▸ **INSTRUCTIONS TO FOLLOW**
For the word "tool", state how many lines below contain it. Give no other text.

--*--

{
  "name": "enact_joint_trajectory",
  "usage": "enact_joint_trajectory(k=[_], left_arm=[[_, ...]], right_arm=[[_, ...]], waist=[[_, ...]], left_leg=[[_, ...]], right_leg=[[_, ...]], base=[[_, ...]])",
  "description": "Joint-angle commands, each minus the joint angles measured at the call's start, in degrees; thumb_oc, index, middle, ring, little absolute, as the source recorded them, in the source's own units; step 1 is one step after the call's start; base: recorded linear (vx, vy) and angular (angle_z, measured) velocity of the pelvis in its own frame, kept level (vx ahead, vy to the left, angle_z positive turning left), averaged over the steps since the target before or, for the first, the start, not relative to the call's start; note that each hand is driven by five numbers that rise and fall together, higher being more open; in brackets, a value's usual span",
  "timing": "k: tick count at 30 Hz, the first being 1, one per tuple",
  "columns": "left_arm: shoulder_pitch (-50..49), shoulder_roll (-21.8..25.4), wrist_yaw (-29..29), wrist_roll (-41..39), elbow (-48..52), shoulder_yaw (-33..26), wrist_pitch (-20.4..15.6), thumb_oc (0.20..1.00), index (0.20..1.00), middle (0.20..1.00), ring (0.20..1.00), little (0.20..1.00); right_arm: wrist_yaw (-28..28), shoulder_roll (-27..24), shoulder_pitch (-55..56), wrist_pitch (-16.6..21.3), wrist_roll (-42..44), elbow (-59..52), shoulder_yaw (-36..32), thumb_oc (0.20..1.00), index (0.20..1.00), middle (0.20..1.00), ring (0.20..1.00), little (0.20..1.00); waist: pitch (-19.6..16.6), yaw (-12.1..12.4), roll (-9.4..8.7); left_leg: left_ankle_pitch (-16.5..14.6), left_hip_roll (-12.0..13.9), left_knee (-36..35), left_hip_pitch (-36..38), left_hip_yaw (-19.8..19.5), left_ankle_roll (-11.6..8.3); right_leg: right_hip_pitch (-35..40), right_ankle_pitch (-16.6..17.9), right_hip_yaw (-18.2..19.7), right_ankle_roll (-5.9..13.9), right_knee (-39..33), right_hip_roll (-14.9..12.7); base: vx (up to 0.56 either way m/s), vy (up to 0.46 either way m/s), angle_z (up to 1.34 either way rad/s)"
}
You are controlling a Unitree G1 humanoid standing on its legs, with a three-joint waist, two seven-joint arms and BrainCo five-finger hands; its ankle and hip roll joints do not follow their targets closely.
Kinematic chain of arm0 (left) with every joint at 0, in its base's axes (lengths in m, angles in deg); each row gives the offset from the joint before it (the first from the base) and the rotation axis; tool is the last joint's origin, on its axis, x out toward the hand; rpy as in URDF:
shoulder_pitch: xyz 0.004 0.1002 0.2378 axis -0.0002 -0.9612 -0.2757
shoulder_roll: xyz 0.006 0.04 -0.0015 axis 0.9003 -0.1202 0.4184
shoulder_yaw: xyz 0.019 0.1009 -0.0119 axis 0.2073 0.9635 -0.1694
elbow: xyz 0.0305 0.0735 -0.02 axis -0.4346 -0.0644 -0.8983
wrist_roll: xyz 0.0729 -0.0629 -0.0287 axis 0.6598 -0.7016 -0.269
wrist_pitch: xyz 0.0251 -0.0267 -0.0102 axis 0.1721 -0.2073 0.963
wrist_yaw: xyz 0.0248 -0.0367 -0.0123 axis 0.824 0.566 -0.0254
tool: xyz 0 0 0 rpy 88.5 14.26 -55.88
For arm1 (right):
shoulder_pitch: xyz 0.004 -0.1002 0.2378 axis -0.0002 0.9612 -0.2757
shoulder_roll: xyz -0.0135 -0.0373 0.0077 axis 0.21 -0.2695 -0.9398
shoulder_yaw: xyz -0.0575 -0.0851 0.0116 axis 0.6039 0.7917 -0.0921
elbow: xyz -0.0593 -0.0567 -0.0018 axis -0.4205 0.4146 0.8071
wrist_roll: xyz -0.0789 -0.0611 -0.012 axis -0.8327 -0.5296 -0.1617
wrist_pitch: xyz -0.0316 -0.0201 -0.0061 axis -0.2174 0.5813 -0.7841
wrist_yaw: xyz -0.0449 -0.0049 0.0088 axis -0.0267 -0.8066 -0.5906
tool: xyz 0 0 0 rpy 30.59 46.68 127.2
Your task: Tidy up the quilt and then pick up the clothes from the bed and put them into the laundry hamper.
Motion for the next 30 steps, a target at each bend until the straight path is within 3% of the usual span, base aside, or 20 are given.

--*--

▸ **EXPECTED ANSWER**
3